Where does the string "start" appear in the material? Copy each line that holds it.
───── Supplied information
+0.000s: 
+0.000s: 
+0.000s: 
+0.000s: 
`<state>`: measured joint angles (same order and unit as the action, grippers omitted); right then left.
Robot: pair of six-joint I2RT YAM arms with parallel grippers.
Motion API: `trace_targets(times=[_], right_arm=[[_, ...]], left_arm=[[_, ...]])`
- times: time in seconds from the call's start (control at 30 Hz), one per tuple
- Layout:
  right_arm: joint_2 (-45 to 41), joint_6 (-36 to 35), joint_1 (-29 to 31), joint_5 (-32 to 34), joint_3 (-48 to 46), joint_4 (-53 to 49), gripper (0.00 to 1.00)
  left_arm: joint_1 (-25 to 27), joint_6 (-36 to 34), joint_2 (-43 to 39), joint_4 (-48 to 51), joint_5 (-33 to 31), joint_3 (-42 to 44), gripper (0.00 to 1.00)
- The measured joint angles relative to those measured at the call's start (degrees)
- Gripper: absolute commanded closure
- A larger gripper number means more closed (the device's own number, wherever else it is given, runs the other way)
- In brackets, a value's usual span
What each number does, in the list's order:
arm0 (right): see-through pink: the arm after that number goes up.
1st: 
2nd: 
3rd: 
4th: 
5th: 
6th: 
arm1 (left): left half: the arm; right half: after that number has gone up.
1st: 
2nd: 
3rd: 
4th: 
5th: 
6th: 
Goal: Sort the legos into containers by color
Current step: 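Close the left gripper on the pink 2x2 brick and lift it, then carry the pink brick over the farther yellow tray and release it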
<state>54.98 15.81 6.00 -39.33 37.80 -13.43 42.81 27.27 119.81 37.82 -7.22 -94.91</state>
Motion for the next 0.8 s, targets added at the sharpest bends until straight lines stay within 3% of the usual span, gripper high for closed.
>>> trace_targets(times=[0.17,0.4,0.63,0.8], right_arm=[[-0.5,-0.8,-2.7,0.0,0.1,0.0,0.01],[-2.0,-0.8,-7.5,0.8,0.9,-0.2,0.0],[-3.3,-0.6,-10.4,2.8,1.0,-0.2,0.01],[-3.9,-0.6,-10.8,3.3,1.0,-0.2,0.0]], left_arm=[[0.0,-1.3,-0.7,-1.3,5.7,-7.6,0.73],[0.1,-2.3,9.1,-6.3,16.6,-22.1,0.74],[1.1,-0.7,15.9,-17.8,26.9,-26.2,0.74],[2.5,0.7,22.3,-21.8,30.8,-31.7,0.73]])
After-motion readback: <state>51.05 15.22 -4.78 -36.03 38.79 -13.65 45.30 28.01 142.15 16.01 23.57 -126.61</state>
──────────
● **Solution below**
- times: time in seconds from the call's start (control at 30 Hz), one per tuple
- The measured joint angles relative to those measured at the call's start (degrees)

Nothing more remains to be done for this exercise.